Quickstart¶
This guide will help you get started with ClientAI quickly. We'll cover the basic setup and usage for each supported AI provider.
Minimal Example¶
Here's a minimal example to get you started with ClientAI:
quickstart.py
from clientai import ClientAI
# Initialize the client (example with OpenAI)
client = ClientAI('openai', api_key="your-openai-api-key")
# Generate text
response = client.generate_text(
"Tell me a joke",
model="gpt-3.5-turbo",
)
print(response)
# Use chat functionality
messages = [
{"role": "user", "content": "What is the capital of France?"},
{"role": "assistant", "content": "The capital of France is Paris."},
{"role": "user", "content": "What's its population?"}
]
response = client.chat(messages, model="gpt-3.5-turbo")
print(response)
Setup for Different Providers¶
OpenAI¶
openai_setup.py
from clientai import ClientAI
# Initialize the OpenAI client
client = ClientAI('openai', api_key="your-openai-api-key")
# Now you can use the client for text generation or chat
Replicate¶
replicate_setup.py
from clientai import ClientAI
# Initialize the Replicate client
client = ClientAI('replicate', api_key="your-replicate-api-key")

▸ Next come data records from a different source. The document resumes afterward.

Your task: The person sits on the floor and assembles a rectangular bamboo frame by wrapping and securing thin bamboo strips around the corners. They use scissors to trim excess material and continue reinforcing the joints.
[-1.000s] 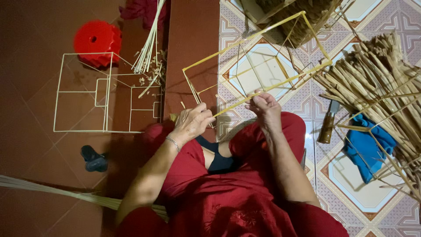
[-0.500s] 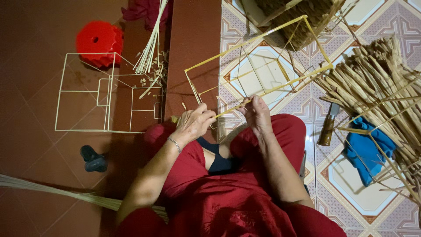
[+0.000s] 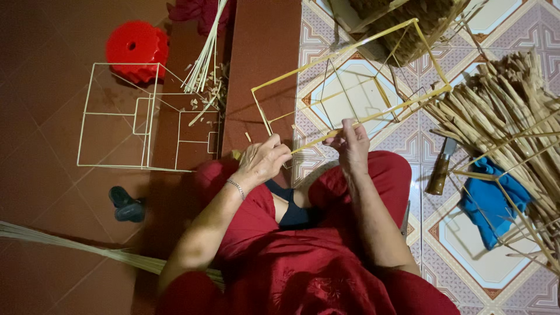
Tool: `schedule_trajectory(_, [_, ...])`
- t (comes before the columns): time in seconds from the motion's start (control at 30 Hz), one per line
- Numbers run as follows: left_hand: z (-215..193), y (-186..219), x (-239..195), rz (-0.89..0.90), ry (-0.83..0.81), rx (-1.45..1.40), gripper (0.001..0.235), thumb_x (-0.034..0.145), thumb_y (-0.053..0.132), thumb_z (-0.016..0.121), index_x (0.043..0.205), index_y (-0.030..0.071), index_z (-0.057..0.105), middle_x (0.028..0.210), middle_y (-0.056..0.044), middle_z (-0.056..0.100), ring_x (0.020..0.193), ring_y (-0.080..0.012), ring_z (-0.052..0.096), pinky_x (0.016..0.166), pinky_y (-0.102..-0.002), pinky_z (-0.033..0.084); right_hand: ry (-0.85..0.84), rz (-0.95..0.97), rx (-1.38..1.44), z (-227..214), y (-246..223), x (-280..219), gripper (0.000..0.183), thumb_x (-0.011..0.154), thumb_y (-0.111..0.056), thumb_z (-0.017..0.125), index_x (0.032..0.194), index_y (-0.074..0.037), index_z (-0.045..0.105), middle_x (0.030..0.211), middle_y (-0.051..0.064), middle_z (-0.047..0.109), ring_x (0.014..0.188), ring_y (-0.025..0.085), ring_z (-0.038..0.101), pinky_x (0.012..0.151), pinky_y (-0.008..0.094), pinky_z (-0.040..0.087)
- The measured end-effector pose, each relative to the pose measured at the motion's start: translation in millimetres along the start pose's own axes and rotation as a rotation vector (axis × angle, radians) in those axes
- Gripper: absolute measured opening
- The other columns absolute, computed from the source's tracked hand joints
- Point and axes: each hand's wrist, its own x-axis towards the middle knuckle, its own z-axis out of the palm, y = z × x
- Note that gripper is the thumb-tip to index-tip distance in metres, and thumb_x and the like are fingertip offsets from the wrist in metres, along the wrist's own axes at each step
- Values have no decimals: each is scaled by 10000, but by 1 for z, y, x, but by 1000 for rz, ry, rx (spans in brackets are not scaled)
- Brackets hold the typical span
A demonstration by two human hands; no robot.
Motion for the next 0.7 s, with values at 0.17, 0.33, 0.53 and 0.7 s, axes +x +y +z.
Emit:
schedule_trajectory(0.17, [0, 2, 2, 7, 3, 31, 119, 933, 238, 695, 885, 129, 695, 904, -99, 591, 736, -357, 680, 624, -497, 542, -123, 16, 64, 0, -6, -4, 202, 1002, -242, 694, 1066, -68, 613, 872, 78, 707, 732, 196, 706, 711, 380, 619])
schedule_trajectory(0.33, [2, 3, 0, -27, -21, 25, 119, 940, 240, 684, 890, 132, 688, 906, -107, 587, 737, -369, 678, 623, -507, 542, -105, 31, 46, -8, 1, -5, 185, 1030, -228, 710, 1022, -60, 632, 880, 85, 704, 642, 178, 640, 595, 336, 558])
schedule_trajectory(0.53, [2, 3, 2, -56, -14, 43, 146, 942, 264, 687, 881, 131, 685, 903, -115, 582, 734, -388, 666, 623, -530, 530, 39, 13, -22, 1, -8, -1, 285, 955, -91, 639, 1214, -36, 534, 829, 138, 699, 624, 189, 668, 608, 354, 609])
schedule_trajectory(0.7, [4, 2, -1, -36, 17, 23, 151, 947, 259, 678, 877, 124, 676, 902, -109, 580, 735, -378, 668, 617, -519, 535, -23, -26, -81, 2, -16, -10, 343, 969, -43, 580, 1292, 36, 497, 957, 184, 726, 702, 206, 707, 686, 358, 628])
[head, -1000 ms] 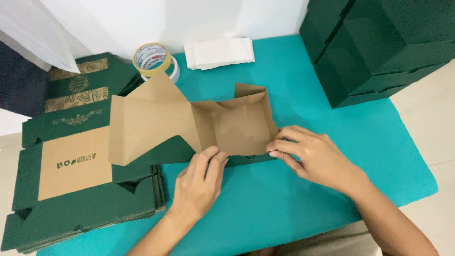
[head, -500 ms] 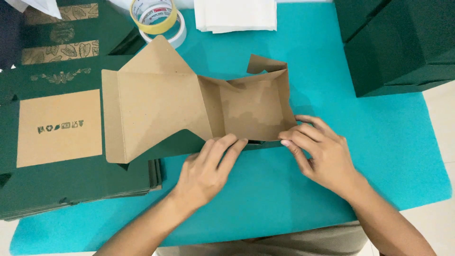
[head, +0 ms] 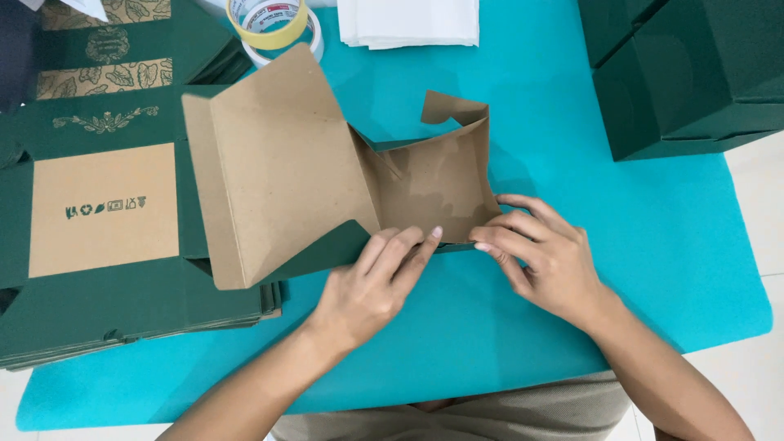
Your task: The person assembles a flat green cardboard box by folding its sides and flaps into shape. They then place a white tissue inside the box and close the lid, stacking the finished box with others.
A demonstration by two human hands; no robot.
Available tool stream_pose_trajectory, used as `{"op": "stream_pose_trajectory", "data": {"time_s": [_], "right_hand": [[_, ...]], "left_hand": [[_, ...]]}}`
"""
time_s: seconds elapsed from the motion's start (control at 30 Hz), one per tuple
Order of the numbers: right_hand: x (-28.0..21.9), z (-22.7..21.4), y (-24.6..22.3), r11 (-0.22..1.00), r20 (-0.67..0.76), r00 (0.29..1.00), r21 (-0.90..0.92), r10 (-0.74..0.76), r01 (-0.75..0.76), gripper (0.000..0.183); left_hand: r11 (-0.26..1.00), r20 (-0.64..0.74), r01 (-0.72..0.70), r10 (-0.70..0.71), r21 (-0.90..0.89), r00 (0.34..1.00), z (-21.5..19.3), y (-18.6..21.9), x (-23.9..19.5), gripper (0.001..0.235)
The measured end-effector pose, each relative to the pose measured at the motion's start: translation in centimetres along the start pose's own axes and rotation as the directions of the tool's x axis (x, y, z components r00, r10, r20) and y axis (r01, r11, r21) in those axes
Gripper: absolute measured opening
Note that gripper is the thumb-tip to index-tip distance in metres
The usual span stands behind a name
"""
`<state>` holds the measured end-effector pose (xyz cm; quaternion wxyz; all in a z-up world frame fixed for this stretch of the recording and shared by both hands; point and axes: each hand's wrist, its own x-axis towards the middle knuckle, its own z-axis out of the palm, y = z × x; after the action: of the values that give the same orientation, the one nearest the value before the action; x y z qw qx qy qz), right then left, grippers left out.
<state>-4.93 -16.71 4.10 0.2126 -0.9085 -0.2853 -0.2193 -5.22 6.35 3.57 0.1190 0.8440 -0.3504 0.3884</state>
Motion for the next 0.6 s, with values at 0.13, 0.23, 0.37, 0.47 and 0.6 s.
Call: {"op": "stream_pose_trajectory", "data": {"time_s": [0.13, 0.23, 0.37, 0.47, 0.6], "right_hand": [[-0.3, 0.3, 0.4, 1.0, -0.015, 1.0, -0.009, -0.003, 0.003, 0.013], [-0.4, 0.4, 0.7, 0.999, -0.033, 0.999, -0.024, -0.037, 0.036, 0.009], [-0.3, 0.2, 0.4, 0.991, -0.006, 1.0, -0.134, -0.013, 0.012, 0.009], [0.1, -0.6, 0.4, 0.984, 0.004, 0.999, -0.172, 0.051, -0.05, 0.01], [2.0, -0.7, 2.5, 0.97, -0.159, 0.963, 0.14, 0.22, -0.198, 0.035]], "left_hand": [[1.0, 0.006, -0.017, 0.017, 0.019, 1.0, 0.0, 0.1, -0.2, 0.014], [0.989, 0.039, -0.075, 0.071, 0.127, 0.997, 0.0, 0.5, -0.5, 0.02], [0.946, 0.039, -0.104, 0.097, 0.306, 0.995, -0.4, 1.2, -0.4, 0.023], [0.941, 0.041, -0.115, 0.107, 0.319, 0.993, -0.1, 1.2, -0.8, 0.024], [0.971, 0.028, -0.103, 0.099, 0.216, 0.995, 0.5, 0.6, -1.0, 0.018]]}}
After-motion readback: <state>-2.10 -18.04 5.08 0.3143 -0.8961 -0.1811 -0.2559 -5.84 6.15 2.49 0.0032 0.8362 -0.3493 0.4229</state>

# Now you can use the client for text generation or chat
Ollama¶
ollama_setup.py
from clientai import ClientAI
# Initialize the Ollama client
client = ClientAI('ollama', host="your-ollama-host")
# Now you can use the client for text generation or chat
Basic Usage¶
Once you have initialized the client, you can use it for text generation and chat functionality:
Text Generation¶
text_generation.py
from clientai import ClientAI
client = ClientAI('openai', api_key="your-openai-api-key")
# Generate text
response = client.generate_text(
"Explain the concept of quantum computing",
model="gpt-3.5-turbo",
max_tokens=100
)
print(response)
Chat¶
chat.py
from clientai import ClientAI
client = ClientAI('openai', api_key="your-openai-api-key")
# Use chat functionality
messages = [
{"role": "user", "content": "What is machine learning?"},
{"role": "assistant", "content": "Machine learning is a branch of artificial intelligence..."},
{"role": "user", "content": "Can you give an example of its application?"}
]
response = client.chat(
messages,
model="gpt-3.5-turbo",
max_tokens=150
)
print(response)
Ollama Server Management¶
If you're running Ollama locally, ClientAI provides a convenient way to manage the Ollama server:
ollama_manager.py
from clientai.ollama import OllamaManager
# Start and automatically stop the server using a context manager
with OllamaManager() as manager:
# Server is now running
client = ClientAI('ollama')
response = client.generate_text("Hello, world!", model="llama2")
print(response)
You can also configure basic server settings:
from clientai.ollama import OllamaManager, OllamaServerConfig
config = OllamaServerConfig(
host="127.0.0.1",
port=11434,
gpu_layers=35 # Optional: Number of layers to run on GPU
)
with OllamaManager(config) as manager:
# Your code here
pass
Next Steps¶
Now that you've seen the basics of ClientAI, you can:
- Explore more advanced features like streaming responses and handling full response objects.
- Check out the Usage Guide for detailed information on all available methods and options.
- See the API Reference for a complete list of ClientAI's classes and methods.
Remember to handle API keys securely and never expose them in your code or version control systems.